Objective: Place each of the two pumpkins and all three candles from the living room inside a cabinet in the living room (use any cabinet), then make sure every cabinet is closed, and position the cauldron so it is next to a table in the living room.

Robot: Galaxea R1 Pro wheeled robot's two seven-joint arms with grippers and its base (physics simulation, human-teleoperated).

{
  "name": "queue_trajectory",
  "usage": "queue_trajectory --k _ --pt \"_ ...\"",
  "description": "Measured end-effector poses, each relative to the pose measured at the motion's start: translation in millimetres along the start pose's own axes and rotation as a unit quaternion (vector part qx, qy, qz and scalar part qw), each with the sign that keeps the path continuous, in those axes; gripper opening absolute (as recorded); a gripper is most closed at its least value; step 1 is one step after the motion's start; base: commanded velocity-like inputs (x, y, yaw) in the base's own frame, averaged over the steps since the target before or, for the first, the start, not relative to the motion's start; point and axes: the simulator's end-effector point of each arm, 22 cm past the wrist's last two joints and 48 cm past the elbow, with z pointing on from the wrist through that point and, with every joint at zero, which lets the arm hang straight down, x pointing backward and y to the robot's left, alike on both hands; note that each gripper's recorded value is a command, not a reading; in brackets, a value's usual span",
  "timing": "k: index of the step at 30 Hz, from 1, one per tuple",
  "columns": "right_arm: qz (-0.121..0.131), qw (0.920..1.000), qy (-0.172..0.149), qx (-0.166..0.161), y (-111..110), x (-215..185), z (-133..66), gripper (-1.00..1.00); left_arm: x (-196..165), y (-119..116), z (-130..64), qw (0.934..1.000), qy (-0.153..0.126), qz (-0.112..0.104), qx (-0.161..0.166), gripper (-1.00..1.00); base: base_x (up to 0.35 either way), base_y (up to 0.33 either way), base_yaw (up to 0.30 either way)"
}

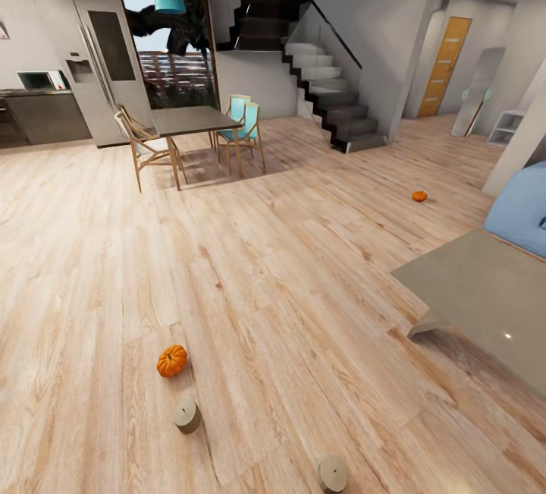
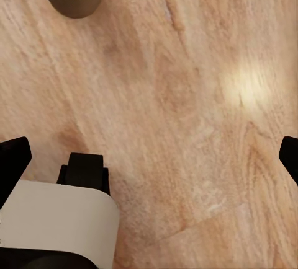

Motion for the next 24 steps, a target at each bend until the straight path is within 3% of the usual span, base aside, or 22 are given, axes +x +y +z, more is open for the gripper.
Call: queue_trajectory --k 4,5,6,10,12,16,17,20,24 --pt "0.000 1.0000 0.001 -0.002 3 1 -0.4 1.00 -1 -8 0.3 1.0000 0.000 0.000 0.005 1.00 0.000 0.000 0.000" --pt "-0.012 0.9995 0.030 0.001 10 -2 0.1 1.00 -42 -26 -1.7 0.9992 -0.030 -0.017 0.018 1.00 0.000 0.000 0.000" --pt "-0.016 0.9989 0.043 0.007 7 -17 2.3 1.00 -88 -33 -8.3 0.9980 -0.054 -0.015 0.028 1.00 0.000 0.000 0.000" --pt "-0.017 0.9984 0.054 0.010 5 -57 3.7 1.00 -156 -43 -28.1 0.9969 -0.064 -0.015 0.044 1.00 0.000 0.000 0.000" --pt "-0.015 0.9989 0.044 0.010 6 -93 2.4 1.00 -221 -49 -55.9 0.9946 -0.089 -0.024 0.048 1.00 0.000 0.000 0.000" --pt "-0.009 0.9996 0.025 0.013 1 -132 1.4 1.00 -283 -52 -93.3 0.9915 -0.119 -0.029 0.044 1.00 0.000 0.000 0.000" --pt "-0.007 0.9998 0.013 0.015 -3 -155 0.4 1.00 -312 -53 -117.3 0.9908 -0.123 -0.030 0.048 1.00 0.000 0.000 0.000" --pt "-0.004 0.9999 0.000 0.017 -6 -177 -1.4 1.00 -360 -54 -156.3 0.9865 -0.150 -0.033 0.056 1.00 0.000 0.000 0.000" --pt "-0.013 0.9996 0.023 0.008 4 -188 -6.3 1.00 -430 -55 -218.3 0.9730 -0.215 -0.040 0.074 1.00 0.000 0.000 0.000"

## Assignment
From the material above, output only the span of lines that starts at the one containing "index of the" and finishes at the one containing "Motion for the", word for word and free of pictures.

## Exercise response
  "timing": "k: index of the step at 30 Hz, from 1, one per tuple",
  "columns": "right_arm: qz (-0.121..0.131), qw (0.920..1.000), qy (-0.172..0.149), qx (-0.166..0.161), y (-111..110), x (-215..185), z (-133..66), gripper (-1.00..1.00); left_arm: x (-196..165), y (-119..116), z (-130..64), qw (0.934..1.000), qy (-0.153..0.126), qz (-0.112..0.104), qx (-0.161..0.166), gripper (-1.00..1.00); base: base_x (up to 0.35 either way), base_y (up to 0.33 either way), base_yaw (up to 0.30 either way)"
}


Motion for the next 24 steps, a target at each bend until the straight path is within 3% of the usual span, base aside, or 22 are given, axes +x +y +z, more is open for the gripper.

Nothing else is required to complete this exercise.